Last updated 23rd Sep 2022


The term whistleblower refers to an individual reporting to the public illegal activities or misconduct occurring in a private company or government agency. There are approximately twenty federal laws that protect whistleblowers from various forms of adverse action or retaliation.


Also referred to as whistle blowers, a whistleblower is an individual that observes and reports illegal activity or misconduct to law enforcement officers, government agencies, public media, and company oversight departments.
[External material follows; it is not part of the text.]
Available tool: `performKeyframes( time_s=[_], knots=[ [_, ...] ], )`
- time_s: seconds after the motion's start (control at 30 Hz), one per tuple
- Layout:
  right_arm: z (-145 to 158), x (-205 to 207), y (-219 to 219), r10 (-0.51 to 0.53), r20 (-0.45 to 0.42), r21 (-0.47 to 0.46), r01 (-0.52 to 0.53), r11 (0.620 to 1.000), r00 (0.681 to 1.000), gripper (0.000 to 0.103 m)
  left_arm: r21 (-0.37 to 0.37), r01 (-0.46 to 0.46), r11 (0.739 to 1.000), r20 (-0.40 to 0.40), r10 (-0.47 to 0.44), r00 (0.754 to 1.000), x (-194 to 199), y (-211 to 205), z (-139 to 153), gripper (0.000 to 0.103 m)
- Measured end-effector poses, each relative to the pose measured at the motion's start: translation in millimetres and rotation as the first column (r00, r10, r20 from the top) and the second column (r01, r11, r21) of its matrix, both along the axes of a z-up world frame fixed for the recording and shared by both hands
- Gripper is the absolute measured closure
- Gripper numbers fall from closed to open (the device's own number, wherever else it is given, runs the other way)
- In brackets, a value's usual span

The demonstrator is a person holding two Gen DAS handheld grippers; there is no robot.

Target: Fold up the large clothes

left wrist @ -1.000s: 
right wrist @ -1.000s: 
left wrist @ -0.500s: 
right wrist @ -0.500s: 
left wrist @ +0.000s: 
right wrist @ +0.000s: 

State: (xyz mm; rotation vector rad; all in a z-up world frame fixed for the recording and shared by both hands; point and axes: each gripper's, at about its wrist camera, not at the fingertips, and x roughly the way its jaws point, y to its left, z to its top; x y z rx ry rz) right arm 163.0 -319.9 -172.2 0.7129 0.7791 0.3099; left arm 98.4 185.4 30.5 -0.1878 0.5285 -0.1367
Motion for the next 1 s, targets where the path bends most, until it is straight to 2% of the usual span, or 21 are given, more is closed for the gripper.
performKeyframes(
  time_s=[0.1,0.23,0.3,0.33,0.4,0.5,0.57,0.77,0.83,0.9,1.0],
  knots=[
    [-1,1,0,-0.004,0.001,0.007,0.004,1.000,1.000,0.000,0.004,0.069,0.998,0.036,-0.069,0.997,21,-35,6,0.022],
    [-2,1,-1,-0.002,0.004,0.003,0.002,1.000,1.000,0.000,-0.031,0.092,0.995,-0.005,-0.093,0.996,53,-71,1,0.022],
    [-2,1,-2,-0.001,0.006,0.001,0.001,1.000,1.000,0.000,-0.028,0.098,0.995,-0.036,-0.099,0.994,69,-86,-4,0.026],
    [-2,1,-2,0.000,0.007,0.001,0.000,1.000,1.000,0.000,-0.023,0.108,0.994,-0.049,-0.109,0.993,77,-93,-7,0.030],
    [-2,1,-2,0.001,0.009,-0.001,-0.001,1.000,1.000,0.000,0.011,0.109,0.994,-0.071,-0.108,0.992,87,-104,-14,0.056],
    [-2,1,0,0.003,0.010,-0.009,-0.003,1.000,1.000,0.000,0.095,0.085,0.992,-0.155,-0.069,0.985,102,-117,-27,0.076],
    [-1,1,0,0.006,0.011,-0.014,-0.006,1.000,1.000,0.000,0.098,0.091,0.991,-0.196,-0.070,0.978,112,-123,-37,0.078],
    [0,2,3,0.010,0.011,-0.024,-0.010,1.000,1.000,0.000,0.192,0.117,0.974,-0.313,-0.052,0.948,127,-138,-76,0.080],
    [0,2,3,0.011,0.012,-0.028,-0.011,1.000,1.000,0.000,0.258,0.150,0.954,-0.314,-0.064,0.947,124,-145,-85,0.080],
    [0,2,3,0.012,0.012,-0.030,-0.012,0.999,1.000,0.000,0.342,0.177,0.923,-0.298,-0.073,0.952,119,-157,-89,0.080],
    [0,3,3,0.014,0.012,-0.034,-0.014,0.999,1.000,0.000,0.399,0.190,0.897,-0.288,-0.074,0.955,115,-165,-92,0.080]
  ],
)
The list below outlines some of the nearly two dozen federal laws that protect the rights of whistleblowers:

  • Affordable Care Act (ACA)
  • Asbestos Hazard Emergency Response Act (AHERA)
  • Clean Air Act (CAA)
  • Comprehensive Environmental Response, Compensation and Liability Act (CERCLA)
  • Consumer Financial Protection Act (CFPA)
  • Consumer Product Safety Improvement Act (CPSIA)
  • Drug, and Cosmetic Act
  • Energy Reorganization Act (ERA)
  • FDA Food Safety Modernization Act (FSMA)
  • Federal Railroad Safety Act (FRSA)
  • Federal Water Pollution Control Act (FWPCA)
  • International Safe Container Act (ISCA)
  • Moving Ahead for Progress in the 21st Century Act (MAP-21)
  • National Transit Systems Security Act (NTSSA)
  • Occupational Safety & Health Act (OSHA)
  • Pipeline Safety Improvement Act (PSIA)
  • Safe Drinking Water Act (SDWA)
  • Sarbanes-Oxley Act (SOX)
  • Seaman's Protection Act
  • Solid Waste Disposal Act (SWDA)
  • Surface Transportation Assistance Act (STAA)
  • Toxic Substances Control Act (TSCA)
  • Wendell H. Ford Aviation Investment and Reform Act for the 21st Century (AIR21)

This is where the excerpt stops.